What the task requires - Take the line that has "Detect red lid" and all the lines that come after it in the records, and write them out again exactly. Add no other line.

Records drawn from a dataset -
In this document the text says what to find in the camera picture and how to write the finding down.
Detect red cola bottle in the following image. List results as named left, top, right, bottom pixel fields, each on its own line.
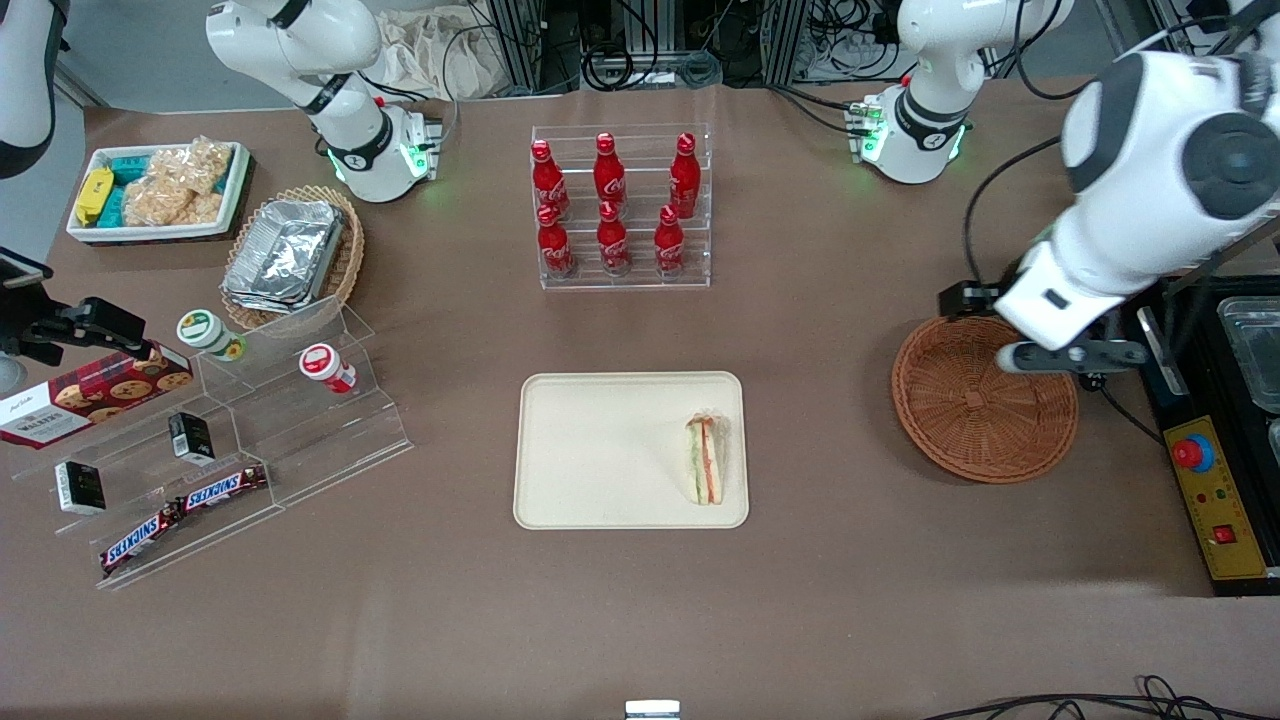
left=530, top=139, right=569, bottom=219
left=596, top=201, right=631, bottom=276
left=537, top=205, right=576, bottom=279
left=654, top=205, right=687, bottom=276
left=669, top=132, right=701, bottom=219
left=593, top=132, right=627, bottom=209

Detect black floor cables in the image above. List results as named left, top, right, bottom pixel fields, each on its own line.
left=920, top=675, right=1280, bottom=720

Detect plastic triangle sandwich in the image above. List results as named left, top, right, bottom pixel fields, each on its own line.
left=684, top=410, right=729, bottom=506

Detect beige plastic tray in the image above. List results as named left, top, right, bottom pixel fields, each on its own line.
left=513, top=371, right=750, bottom=530

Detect yellow snack packet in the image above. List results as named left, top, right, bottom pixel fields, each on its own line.
left=75, top=168, right=114, bottom=227

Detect stacked aluminium foil containers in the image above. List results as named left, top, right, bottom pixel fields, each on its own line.
left=222, top=198, right=347, bottom=314

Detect yellow control panel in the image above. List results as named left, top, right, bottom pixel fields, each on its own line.
left=1162, top=415, right=1272, bottom=582

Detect aluminium frame post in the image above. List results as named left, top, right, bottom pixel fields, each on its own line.
left=487, top=0, right=546, bottom=96
left=765, top=0, right=811, bottom=86

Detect clear glass container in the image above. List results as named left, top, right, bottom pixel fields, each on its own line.
left=1216, top=297, right=1280, bottom=414

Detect red lid snack cup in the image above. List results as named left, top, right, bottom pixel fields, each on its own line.
left=299, top=343, right=358, bottom=395

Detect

Result below -
Detect red lid snack cup in the image above. List results as named left, top, right, bottom pixel fields, each on its own line.
left=299, top=343, right=358, bottom=395

Detect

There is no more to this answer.